__Exercise description__:
Take each line from the material below that includes the string "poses" and copy it.

__Exercise input__:
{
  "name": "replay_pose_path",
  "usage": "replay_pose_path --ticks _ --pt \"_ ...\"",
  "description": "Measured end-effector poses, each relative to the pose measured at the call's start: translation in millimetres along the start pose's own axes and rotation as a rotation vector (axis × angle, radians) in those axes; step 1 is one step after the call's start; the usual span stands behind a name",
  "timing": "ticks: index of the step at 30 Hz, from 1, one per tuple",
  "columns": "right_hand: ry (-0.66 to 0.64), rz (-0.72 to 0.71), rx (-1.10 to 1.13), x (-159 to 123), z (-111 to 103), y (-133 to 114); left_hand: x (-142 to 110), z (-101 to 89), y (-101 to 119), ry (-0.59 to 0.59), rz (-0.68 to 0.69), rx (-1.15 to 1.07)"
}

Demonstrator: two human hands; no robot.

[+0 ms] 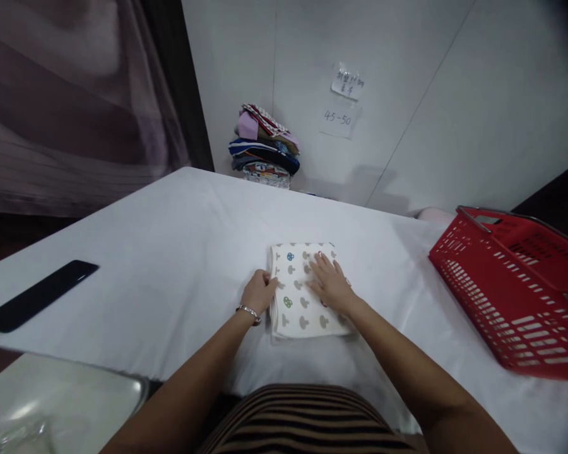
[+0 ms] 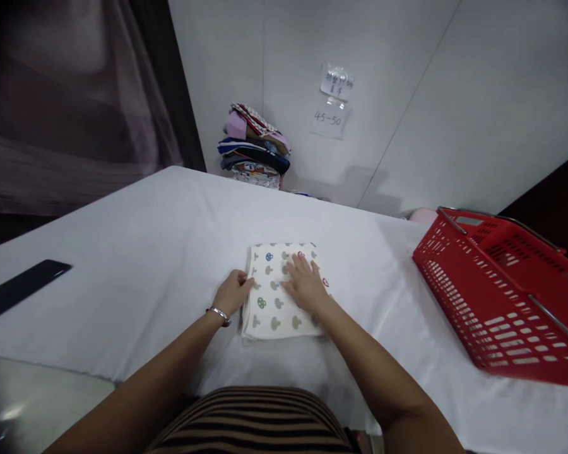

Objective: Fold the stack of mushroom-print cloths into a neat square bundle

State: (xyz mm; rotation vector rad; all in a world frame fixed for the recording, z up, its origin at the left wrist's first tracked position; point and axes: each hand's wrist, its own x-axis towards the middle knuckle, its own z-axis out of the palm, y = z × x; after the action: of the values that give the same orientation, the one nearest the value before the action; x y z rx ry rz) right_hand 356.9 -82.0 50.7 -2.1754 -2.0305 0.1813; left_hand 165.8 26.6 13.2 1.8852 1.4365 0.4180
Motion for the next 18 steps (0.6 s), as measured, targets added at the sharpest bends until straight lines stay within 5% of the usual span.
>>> replay_pose_path --ticks 5,8,13,18 --pt "0.015 -0.206 0.009 69 7 -35 -1 -0.9 2 -0.024 0.002 0.041" --pt "-0.03 -0.187 0.014 101 22 -40 1 -0.9 0 -0.019 0.02 0.065" --pt "-0.067 -0.171 0.028 114 37 -32 3 -1.8 -2 -0.031 0.037 0.078" --pt "-0.135 -0.163 0.122 120 23 -29 -1 -2.8 1 -0.026 0.043 0.114"
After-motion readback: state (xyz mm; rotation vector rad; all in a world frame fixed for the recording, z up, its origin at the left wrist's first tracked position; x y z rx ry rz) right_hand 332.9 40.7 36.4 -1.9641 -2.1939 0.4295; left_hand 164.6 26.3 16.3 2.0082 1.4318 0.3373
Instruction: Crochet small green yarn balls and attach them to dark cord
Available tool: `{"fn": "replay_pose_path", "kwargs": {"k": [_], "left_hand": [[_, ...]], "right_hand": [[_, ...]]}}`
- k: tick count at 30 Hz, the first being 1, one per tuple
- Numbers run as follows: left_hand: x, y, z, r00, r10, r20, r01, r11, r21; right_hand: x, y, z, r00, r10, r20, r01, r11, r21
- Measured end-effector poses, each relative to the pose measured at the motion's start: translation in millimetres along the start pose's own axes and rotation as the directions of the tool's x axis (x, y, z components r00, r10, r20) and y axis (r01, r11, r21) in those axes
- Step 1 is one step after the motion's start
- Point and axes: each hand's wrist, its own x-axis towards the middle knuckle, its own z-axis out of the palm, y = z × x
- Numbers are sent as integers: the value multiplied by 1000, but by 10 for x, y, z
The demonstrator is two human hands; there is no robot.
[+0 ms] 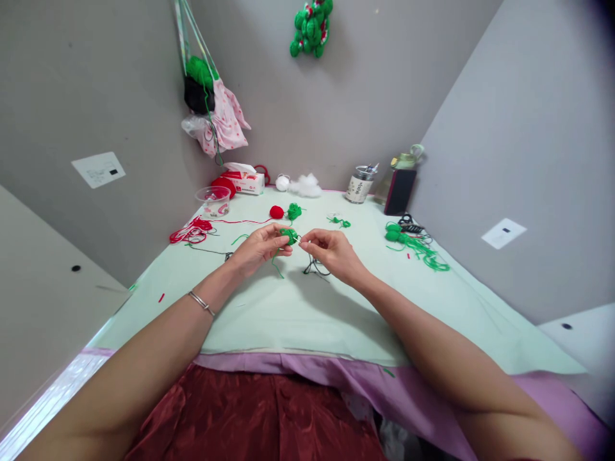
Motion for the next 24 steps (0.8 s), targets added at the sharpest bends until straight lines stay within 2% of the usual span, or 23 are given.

__Finished task__:
  "description": "Measured end-effector poses, each relative to the pose measured at the call's start: translation in millimetres along the start pose's own axes and rotation as a rotation vector (axis × angle, radians) in those axes; step 1 is one step after the call's start; the usual span stands behind a name",
- Measured end-effector poses, each relative to the pose measured at the motion's start: translation in millimetres along the start pose's own axes and rotation as the directions of the tool's x axis (x, y, z components r00, r10, r20) and y axis (r01, r11, r21) in those axes

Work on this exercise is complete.